● GOAL OF THE EXERCISE: Copy out exactly the stretch of the listing below that begins at the line containing "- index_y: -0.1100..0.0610" and ends at the line containing "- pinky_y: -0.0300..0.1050", and copy nothing outside it.

** DATA BLOCK follows **

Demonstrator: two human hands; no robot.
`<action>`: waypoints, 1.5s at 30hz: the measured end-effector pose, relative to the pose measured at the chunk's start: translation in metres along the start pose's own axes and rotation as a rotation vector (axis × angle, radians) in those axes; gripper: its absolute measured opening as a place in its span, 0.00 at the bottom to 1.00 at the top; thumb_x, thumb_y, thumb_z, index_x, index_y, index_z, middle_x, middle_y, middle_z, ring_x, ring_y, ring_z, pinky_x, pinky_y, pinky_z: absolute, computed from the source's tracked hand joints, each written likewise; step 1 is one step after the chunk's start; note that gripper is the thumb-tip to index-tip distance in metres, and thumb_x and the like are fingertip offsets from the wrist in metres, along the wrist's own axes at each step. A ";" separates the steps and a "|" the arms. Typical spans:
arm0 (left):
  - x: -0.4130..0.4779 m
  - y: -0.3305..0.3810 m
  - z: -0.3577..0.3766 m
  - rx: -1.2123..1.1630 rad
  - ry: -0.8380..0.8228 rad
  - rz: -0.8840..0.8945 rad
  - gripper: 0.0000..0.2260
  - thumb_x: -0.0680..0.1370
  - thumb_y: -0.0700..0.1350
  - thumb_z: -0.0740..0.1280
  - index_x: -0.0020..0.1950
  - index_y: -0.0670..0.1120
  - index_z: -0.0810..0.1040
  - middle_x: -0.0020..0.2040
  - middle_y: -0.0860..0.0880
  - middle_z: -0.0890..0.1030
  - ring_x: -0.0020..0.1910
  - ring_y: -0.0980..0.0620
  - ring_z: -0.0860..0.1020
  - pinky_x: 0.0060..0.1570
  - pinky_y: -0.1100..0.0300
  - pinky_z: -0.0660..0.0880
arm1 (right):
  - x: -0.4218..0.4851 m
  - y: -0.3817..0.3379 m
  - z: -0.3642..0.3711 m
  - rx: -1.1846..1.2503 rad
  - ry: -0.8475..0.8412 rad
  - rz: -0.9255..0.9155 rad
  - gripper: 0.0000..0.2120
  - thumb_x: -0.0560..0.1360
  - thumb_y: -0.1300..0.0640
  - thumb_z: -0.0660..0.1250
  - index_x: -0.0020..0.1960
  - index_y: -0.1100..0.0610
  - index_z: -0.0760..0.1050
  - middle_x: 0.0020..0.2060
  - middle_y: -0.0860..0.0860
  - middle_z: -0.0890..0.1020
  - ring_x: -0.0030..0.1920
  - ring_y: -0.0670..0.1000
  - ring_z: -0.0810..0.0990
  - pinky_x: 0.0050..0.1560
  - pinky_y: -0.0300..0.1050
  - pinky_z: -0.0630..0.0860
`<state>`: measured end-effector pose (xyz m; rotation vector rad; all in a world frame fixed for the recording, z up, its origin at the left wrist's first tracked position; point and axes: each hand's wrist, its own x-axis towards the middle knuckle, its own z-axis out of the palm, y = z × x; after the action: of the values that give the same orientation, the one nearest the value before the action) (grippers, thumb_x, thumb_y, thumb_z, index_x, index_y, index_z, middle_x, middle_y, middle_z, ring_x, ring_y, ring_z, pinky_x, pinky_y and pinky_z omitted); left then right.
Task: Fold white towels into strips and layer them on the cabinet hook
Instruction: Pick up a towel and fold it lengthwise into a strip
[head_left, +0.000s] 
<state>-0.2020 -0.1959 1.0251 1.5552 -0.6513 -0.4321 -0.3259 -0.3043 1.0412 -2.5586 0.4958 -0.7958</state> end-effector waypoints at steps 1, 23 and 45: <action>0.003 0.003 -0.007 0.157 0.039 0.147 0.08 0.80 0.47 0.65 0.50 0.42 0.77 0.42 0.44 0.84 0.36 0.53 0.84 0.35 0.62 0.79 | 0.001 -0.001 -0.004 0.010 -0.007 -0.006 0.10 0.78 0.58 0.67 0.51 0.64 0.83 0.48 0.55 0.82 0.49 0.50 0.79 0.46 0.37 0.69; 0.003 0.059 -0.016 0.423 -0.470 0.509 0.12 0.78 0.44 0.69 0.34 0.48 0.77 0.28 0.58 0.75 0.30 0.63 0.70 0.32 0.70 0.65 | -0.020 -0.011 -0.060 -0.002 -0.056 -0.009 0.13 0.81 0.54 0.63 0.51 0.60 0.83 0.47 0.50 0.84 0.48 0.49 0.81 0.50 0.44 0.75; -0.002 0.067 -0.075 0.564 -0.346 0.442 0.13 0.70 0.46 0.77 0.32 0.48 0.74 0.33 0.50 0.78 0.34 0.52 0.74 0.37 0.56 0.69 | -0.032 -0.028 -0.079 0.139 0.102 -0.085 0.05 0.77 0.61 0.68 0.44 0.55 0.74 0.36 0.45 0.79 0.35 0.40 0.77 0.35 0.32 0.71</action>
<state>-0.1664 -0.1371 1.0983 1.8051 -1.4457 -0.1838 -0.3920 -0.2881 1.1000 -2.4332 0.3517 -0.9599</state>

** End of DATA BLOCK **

● ANSWER BOX:
  - index_y: -0.1100..0.0610
  - index_z: -0.0760..0.1050
  - middle_x: 0.0020..0.2060
  - middle_y: -0.0860..0.0860
  - middle_z: -0.0890..0.1020
  - ring_x: -0.0030..0.1920
  - ring_y: -0.0670..0.1000
  - ring_z: -0.0810..0.0990
  - pinky_x: 0.0050..0.1560
  - pinky_y: -0.0300..0.1050

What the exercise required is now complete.